The U.S. Supreme Court granted an injunction Wednesday evening against New York Gov. Andrew Cuomo’s restrictions on religious services in a 5-4 decision that saw Justice Amy Coney Barrett with the conservative majority — and Chief Justice John Roberts siding with the liberal minority.
The Court was responding to a request for an emergency injunction by the Roman Catholic Diocese of Brooklyn and the Agudath Israel of America, an Orthodox Jewish group, against restrictions limiting services to ten people in some areas and 25 people in others.
In early October, Cuomo openly threatened to “close the synagogues” if they did not comply with his orders.
The decision read, in part:
Citing a variety of remarks made by the Governor, Agudath Israel argues that the Governor specifically targeted the Orthodox Jewish community and gerrymandered the boundaries of red and orange zones to ensure that heavily Orthodox areas were included. Both the Diocese and Agudath Israel maintain that the regulations treat houses of worship much more harshly than comparable secular facilities. And they tell us without contradiction that they have complied with all public health guidance, have implemented additional precautionary measures, and have operated at 25% or 33% capacity for months without a single outbreak.
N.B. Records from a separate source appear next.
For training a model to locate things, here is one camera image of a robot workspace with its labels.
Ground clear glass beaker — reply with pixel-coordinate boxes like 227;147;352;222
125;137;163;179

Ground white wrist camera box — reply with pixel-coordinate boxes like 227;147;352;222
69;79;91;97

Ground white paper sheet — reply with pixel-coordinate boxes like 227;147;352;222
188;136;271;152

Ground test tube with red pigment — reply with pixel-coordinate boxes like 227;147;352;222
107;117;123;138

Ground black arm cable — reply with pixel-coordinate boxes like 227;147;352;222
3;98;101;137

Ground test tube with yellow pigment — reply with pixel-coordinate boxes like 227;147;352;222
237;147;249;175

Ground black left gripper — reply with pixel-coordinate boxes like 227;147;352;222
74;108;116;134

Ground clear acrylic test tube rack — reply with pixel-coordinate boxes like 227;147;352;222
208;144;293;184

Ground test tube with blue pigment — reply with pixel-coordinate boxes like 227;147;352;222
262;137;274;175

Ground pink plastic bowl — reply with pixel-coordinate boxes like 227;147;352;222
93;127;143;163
The applicants have clearly established their entitlement to relief pending appellate review. They have shown that their First Amendment claims are likely to prevail, that denying them relief would lead to irreparable injury, and that granting relief would not harm the public interest.
In a red zone, while a synagogue or church may not admit more than 10 persons, businesses categorized as “essential” may admit as many people as they wish. And the list of “essential” businesses includes things such as acupuncture facilities, camp grounds, garages, as well as many whose services are not limited to those that can be regarded as essential, such as all plants manufacturing chemicals and microelectronics and all transportation facilities.
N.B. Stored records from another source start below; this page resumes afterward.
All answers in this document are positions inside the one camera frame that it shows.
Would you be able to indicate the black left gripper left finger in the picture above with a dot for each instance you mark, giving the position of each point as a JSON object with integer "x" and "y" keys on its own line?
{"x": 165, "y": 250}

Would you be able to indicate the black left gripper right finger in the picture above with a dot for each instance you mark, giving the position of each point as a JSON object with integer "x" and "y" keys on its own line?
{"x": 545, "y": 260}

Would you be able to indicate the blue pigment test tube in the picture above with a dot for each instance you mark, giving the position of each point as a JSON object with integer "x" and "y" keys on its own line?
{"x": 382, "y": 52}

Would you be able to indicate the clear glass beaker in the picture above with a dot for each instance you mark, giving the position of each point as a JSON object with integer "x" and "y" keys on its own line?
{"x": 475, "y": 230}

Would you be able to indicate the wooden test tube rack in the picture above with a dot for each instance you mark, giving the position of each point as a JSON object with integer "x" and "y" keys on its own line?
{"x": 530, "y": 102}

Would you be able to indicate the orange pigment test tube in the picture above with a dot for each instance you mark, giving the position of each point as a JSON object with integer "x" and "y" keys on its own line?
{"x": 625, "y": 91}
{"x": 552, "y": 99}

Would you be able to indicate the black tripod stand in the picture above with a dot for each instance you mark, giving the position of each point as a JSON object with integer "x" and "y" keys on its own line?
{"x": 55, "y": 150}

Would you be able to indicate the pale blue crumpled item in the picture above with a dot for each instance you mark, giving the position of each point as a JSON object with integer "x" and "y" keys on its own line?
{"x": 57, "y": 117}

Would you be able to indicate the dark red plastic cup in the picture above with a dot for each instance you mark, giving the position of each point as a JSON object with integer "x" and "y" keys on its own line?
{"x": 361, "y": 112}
Stemming the spread of COVID–19 is unquestionably a compelling interest, but it is hard to see how the challenged regulations can be regarded as “narrowly tailored.” They are far more restrictive than any COVID–related regulations that have previously come be- fore the Court,2 much tighter than those adopted by many other jurisdictions hard-hit by the pandemic, and far more severe than has been shown to be required to prevent the spread of the virus at the applicants’ services.
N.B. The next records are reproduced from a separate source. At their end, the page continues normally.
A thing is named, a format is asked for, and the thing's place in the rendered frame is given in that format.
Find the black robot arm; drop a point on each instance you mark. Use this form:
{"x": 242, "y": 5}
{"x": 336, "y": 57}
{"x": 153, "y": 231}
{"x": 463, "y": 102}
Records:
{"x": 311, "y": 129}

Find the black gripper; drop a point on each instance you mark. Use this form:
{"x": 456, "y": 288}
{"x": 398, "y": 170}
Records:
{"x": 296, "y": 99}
Members of this Court are not public health experts, and we should respect the judgment of those with special expertise and responsibility in this area. But even in a pandemic, the Constitution cannot be put away and forgotten.
Justice Neil Gorsuch issued a concurring opinion, as did Justice Brett Kavanaugh.
Roberts wrote a dissenting opinion in which he noted that the governor had changed the restrictions the day after the lawsuit was filed. Justice Kavanaugh, however, pointed out that the underlying executive order was still in effect, meaning the governor needed to be constrained from changing the regulations again pending the outcome of the lawsuit.
Justices Stephen Breyer, Elena Kagan, and Sonia Sotomayor joined in a dissent that cited the severity of the coronavirus pandemic and the Court’s traditional deference to local officials on matters involving scientific expertise.
Kagan and Sotomayor also issued a separate dissent.